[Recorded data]
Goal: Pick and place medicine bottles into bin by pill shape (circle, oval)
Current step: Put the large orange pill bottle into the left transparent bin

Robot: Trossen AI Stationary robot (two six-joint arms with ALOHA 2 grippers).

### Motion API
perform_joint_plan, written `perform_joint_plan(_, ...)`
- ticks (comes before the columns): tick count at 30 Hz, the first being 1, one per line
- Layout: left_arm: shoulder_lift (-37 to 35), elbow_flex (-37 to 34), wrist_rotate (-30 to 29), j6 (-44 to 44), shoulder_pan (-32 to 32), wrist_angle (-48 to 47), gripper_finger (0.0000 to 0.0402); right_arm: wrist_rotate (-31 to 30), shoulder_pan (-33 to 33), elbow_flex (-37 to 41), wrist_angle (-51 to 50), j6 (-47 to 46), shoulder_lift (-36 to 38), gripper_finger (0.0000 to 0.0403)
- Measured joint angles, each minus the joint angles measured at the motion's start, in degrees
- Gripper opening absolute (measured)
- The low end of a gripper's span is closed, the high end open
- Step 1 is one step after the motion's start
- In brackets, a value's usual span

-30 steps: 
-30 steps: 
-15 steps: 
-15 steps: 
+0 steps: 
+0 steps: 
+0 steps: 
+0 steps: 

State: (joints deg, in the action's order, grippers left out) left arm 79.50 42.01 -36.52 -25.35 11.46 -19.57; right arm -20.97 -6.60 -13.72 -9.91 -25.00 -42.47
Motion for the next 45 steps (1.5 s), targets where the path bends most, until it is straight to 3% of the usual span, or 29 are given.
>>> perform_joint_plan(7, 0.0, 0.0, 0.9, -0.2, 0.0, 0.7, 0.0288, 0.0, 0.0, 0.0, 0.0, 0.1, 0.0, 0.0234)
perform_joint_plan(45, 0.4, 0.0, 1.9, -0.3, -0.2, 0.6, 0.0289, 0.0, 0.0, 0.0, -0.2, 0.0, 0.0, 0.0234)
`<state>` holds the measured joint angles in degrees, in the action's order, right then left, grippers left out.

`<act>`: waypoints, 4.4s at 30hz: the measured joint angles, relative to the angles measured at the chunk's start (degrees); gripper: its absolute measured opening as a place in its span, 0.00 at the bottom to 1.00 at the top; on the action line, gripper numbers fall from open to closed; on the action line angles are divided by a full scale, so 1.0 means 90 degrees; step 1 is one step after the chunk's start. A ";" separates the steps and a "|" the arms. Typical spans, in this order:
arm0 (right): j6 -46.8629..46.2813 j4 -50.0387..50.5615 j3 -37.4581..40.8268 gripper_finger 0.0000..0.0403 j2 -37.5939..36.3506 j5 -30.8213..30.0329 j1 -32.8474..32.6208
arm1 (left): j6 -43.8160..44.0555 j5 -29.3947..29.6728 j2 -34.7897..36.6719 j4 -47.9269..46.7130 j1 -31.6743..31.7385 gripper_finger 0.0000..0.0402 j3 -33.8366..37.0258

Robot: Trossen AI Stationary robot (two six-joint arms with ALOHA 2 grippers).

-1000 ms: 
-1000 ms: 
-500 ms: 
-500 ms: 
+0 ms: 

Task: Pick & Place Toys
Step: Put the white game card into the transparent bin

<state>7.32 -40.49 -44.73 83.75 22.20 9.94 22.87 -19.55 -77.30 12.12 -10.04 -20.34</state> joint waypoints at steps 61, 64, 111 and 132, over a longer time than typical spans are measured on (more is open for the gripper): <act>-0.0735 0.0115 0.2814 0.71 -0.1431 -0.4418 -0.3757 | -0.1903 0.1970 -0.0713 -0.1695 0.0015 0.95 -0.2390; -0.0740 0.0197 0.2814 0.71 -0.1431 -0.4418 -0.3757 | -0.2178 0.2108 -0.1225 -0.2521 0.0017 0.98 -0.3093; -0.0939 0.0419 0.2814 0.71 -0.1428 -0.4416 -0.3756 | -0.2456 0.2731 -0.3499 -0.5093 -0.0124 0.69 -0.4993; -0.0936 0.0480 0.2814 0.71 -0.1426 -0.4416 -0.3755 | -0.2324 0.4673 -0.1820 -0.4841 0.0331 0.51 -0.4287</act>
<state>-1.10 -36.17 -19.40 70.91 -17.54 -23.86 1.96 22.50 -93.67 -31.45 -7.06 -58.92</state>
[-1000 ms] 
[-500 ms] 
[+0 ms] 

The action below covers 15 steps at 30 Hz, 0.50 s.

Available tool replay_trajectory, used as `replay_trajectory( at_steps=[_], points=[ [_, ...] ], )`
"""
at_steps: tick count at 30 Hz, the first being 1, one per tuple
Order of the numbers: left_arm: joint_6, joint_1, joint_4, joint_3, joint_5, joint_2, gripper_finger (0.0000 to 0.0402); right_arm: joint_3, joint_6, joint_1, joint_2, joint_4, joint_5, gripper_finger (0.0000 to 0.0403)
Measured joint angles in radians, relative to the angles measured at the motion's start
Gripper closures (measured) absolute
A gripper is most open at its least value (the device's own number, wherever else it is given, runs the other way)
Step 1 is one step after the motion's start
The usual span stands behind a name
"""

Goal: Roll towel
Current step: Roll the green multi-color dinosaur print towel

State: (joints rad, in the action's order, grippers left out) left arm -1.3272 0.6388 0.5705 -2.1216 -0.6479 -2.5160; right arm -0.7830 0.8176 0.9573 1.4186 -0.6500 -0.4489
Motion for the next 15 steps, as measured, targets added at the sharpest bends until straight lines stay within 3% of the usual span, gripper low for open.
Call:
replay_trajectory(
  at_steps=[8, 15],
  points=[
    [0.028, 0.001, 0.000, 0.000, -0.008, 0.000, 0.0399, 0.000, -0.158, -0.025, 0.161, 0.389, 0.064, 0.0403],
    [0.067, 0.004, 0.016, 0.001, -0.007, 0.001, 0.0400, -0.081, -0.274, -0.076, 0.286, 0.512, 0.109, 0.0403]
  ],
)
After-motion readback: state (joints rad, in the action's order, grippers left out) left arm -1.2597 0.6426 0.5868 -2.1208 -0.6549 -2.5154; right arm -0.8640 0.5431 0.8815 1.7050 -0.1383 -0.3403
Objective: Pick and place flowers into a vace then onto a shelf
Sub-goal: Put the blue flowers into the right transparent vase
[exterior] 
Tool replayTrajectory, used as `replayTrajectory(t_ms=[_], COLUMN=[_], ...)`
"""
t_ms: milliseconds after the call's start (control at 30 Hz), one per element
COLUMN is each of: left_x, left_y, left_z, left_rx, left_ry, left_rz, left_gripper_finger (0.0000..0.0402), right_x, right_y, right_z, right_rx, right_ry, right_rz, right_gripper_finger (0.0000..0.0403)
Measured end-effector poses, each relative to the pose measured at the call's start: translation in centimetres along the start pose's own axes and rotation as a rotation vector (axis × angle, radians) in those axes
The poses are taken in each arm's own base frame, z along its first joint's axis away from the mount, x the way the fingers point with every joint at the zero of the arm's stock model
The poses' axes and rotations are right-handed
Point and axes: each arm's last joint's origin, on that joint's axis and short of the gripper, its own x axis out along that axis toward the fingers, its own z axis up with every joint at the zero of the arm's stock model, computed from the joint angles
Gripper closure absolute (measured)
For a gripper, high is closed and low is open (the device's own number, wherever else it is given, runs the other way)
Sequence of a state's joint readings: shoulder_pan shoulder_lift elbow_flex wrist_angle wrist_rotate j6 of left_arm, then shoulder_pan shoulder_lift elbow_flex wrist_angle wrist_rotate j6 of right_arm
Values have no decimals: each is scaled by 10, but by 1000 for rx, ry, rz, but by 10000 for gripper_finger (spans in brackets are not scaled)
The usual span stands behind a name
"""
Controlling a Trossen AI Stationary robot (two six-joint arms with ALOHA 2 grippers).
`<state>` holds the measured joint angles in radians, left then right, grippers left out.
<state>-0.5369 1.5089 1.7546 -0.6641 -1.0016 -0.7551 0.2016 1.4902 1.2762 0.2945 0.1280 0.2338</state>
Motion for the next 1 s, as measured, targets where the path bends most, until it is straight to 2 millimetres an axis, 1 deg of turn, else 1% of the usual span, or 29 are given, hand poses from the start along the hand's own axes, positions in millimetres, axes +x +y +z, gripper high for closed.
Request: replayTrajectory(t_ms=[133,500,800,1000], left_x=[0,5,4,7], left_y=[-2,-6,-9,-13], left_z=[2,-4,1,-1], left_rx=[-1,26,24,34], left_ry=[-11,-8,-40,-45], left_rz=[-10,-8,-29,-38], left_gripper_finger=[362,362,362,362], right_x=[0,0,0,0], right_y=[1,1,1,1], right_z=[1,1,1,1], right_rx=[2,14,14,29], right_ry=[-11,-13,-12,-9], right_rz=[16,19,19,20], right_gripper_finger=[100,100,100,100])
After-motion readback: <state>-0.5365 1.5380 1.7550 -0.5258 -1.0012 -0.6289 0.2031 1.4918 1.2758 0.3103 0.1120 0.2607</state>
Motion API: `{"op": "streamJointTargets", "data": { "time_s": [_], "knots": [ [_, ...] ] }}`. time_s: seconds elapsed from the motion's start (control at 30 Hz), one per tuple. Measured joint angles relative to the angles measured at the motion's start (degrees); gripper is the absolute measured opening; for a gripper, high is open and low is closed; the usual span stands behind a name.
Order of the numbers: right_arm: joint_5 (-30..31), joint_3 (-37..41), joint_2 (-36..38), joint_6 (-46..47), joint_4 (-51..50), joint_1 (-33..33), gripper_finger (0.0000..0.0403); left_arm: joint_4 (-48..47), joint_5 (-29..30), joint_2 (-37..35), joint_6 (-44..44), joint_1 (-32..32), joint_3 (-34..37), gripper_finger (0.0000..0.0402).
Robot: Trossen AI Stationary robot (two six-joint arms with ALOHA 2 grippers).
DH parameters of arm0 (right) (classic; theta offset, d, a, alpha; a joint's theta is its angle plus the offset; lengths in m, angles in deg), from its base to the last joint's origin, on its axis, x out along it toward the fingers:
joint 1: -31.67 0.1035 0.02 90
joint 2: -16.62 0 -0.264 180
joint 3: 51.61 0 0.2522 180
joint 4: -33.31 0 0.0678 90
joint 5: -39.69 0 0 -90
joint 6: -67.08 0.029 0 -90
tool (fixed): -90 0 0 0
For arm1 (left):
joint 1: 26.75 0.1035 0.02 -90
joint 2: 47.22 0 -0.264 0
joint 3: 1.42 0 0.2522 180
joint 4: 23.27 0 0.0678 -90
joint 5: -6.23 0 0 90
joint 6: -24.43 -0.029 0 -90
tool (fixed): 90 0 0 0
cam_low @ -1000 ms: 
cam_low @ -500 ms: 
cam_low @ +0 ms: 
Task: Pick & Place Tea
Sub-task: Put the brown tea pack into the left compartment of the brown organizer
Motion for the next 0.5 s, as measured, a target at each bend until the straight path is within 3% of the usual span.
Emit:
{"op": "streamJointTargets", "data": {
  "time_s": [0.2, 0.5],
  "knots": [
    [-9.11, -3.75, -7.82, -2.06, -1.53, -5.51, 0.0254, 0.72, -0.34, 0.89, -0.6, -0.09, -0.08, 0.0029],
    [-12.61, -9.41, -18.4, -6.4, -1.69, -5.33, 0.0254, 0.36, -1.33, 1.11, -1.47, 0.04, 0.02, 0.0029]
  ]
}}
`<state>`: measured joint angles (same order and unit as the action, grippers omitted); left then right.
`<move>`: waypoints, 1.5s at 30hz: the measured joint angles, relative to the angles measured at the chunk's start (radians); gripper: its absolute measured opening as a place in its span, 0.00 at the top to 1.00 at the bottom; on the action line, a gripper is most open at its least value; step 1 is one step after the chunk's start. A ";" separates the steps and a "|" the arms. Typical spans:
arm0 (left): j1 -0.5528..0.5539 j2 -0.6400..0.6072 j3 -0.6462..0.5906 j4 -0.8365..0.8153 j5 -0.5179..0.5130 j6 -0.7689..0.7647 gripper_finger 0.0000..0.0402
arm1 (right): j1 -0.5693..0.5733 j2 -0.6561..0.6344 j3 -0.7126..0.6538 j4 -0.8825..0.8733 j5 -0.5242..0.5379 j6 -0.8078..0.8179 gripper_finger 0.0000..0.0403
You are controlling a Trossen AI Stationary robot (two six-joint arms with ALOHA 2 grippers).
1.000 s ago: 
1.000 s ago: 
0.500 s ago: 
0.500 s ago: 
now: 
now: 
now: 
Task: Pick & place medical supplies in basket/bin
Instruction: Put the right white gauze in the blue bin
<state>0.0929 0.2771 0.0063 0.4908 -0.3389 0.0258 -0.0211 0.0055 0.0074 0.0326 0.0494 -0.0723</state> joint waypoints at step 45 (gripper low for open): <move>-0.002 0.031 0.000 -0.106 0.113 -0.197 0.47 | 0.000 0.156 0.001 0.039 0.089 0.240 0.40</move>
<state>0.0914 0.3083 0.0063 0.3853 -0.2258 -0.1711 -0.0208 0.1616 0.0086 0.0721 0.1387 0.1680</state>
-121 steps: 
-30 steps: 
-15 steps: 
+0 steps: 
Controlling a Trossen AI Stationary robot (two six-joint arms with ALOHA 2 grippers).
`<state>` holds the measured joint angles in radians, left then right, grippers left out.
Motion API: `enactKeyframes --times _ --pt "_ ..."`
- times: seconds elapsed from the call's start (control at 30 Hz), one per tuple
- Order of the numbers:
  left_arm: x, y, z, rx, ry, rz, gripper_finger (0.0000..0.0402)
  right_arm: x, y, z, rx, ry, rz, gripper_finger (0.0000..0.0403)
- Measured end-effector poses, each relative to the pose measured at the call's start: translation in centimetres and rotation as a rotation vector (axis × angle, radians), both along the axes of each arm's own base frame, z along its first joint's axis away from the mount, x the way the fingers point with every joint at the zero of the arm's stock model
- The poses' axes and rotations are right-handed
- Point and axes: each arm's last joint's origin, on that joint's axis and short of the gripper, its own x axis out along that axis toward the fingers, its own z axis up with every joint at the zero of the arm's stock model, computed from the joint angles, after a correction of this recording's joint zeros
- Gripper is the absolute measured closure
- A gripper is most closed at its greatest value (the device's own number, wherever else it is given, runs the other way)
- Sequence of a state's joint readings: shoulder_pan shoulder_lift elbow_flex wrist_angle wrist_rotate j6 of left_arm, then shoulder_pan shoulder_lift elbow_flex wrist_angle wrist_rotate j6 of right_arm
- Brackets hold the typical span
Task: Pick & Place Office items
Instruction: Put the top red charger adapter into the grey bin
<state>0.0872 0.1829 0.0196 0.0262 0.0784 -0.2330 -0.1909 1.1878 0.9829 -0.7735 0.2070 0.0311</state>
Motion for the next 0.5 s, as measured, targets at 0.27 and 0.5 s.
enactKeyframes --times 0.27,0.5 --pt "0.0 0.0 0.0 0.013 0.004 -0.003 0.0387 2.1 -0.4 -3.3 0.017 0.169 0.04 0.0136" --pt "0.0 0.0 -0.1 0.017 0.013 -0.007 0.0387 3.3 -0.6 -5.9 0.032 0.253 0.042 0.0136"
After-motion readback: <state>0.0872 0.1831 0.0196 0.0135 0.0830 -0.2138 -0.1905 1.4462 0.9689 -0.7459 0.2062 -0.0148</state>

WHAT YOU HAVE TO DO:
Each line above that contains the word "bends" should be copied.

SOLUTION TO THE PROBLEM:
Motion for the next 45 steps (1.5 s), targets where the path bends most, until it is straight to 3% of the usual span, or 29 are given.
Motion for the next 15 steps, as measured, targets added at the sharpest bends until straight lines stay within 3% of the usual span, gripper low for open.
Motion for the next 1 s, as measured, targets where the path bends most, until it is straight to 2 millimetres an axis, 1 deg of turn, else 1% of the usual span, or 29 are given, hand poses from the start along the hand's own axes, positions in millimetres, axes +x +y +z, gripper high for closed.

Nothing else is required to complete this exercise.